Statement on the Racialisation Conference

Statement by the African Studies Centre on the ‘Racialisation and Publicness in Africa and the African Diaspora’ held at St Antony’s College, University of Oxford, 27th-28th June, 2019

On 27th and 28th June, 2019, a Conference on ‘Racialisation and Publicness in Africa and the African Diaspora’ was convened by Professor Wale Adebanwi, the Rhodes Professor of Race Relations under the auspices of the African Studies Centre.

As stated in the call for papers, the Conference was convened to ‘address the contemporary problem of racialisation in Africa and the African Diaspora.’ The CfP in full adds that ‘The conference organisers are particularly interested in how to approach and analyse racial phenomena … in public life and how people of African descent are racialised …[and] why and how racial identities and categories are constructed, imagined and inscribed (in)to the social, political and economic processes, practices and relationships in Africa and the African Diaspora—with significant consequences and implications for human life as well as for what Achille Mbembe describes in Critique of Black Reason (2017) as the global “in-common.”’

Two of the Conference’s 18 panels saw papers presented by participants associated with the Institute of Global Anti-Semitism and Policy (ISGAP) based in New York, USA. During the course of the conference, some other participants expressed reservations about these panels and questioned whether ISGAP had been involved in their organisation. This group then signed a statement criticising the assumed connection of the Institute with the Centre and condemning what is described in the statement as the ‘hijacking of the conference’ by the Institute. These participants have also requested a response from the African Studies Centre.

The Centre is happy to make clear that the conference was not planned in concert or coordination with or with the support of ISGAP or any other organisation or interest group outside of the University of Oxford. The proposal for the panels in question was submitted by an individual on behalf of the panel members and not on behalf of the Institute. This panel proposal was subjected to academic peer review as were all the others. The co-sponsors of the Conference within the University are committed, as is the Centre, to promoting African Studies, within Oxford and beyond, providing platforms and opportunities for Africanist scholars and students, both from the continent and the diaspora. We are committed to promoting an anti-racist approach to scholarship and teaching and as far as possible within the broader public sphere. It is to this end that this conference was organised so that contemporary racialisation may be better analysed and understood.
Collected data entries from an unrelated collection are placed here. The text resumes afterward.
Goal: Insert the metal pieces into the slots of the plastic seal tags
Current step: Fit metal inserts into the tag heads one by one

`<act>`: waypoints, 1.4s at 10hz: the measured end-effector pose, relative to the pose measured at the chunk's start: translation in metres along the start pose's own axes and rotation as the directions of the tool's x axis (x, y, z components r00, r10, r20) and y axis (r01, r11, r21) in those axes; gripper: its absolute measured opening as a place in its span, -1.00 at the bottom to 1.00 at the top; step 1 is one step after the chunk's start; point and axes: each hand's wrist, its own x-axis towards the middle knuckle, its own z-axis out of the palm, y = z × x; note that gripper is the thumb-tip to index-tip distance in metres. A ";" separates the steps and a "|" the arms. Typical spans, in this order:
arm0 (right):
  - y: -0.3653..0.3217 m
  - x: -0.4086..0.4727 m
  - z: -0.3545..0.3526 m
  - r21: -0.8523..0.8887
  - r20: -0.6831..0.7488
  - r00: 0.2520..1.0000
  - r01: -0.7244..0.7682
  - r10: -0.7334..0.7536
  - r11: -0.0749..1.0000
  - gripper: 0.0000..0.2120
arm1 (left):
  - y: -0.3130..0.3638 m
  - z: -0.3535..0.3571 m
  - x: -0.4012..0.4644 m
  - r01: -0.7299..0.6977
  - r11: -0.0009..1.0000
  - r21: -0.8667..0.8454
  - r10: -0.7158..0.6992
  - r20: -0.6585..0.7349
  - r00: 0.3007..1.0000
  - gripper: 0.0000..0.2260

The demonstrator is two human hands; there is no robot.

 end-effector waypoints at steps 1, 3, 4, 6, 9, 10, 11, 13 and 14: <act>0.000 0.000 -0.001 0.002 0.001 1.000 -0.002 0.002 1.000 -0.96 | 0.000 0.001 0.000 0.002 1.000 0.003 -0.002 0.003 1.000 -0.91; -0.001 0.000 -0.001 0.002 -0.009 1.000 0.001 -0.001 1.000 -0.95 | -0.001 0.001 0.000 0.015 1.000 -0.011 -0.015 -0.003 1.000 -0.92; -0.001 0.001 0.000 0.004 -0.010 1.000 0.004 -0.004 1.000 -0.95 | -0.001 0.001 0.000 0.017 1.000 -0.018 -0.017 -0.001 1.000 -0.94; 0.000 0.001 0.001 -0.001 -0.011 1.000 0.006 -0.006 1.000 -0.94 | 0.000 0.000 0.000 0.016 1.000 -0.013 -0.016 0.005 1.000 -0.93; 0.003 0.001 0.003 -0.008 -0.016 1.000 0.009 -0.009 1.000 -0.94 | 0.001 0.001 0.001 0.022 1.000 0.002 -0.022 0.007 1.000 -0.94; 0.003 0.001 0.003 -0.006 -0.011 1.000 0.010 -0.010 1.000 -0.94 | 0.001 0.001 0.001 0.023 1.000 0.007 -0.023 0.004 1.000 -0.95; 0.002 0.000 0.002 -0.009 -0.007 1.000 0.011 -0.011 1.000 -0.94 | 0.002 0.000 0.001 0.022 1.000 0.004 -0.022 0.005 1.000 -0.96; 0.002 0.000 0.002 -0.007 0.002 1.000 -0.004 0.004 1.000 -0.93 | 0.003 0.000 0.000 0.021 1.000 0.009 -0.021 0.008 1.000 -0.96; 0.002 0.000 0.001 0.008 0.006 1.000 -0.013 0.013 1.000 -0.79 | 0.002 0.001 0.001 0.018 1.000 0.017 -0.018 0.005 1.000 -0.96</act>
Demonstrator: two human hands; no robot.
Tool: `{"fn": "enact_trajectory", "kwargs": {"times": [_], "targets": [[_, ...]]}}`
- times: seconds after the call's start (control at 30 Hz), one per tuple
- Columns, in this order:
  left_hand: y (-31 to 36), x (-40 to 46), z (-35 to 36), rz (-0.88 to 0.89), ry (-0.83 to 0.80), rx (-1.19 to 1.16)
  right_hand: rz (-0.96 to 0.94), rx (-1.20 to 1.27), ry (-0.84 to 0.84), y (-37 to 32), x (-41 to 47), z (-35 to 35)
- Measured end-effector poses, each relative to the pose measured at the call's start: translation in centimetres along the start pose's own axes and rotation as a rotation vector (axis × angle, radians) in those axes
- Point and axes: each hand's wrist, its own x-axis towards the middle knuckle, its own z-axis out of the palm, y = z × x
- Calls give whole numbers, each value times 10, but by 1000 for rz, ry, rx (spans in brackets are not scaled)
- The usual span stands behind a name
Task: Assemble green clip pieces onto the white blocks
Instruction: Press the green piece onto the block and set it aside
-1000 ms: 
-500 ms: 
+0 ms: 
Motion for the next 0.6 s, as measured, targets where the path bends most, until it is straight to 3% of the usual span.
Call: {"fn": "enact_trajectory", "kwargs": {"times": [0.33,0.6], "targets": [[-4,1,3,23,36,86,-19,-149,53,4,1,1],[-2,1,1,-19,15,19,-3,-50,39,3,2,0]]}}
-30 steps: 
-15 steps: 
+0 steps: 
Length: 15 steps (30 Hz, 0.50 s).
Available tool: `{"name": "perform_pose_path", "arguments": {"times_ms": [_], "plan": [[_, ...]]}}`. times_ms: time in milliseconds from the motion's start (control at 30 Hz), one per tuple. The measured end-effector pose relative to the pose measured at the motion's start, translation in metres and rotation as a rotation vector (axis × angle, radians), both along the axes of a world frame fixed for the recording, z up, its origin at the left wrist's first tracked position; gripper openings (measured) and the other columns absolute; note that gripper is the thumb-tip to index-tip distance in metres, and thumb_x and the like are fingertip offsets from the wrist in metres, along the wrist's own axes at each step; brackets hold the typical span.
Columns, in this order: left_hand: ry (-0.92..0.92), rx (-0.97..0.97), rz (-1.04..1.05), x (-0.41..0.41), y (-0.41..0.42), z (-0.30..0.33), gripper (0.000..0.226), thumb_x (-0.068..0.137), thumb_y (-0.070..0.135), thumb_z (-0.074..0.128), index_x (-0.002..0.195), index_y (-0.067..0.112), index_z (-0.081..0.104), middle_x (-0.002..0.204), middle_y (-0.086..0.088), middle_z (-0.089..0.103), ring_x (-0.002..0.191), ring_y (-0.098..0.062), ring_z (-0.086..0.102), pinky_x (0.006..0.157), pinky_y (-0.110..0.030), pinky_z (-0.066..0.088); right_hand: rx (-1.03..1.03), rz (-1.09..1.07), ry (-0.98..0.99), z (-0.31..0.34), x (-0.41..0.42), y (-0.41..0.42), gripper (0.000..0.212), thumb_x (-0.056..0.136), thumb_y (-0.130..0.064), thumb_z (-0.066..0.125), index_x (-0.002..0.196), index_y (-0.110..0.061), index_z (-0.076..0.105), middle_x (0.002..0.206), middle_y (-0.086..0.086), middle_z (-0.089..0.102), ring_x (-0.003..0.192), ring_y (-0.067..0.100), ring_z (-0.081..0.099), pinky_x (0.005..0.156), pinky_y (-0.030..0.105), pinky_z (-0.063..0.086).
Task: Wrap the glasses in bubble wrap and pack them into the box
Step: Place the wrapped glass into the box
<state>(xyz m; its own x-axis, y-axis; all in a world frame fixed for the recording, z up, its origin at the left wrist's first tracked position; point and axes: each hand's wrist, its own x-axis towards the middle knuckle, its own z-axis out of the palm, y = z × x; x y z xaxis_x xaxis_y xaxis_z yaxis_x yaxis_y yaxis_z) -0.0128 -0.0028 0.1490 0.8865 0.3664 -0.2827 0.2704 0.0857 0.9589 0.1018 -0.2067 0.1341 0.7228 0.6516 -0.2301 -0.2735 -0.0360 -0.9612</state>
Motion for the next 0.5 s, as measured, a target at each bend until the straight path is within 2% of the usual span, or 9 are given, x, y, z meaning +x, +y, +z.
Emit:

We note the concerns expressed by the signatories to the statement issued at the end of the Conference. Views expressed by any presenters or participants at the conference should not be taken as representing the views of the African Studies Centre, St Antony’s College, other units of the University and the University of Oxford. However, the conference was planned as a forum for the exchange of ideas about ‘why and how racial identities and categories are constructed, imagined and inscribed (in)to the social, political and economic processes, practices and relationships in Africa and the African Diaspora.’ All sessions, including the panels, were planned to support this free exchange of academic ideas from a wide range of views and perspectives. The African Studies Centre hereby reiterates its commitment to free exchange of ideas and the pursuit of academic freedom and will continue to provide a forum for the expression of different views about Africa and the African Diaspora.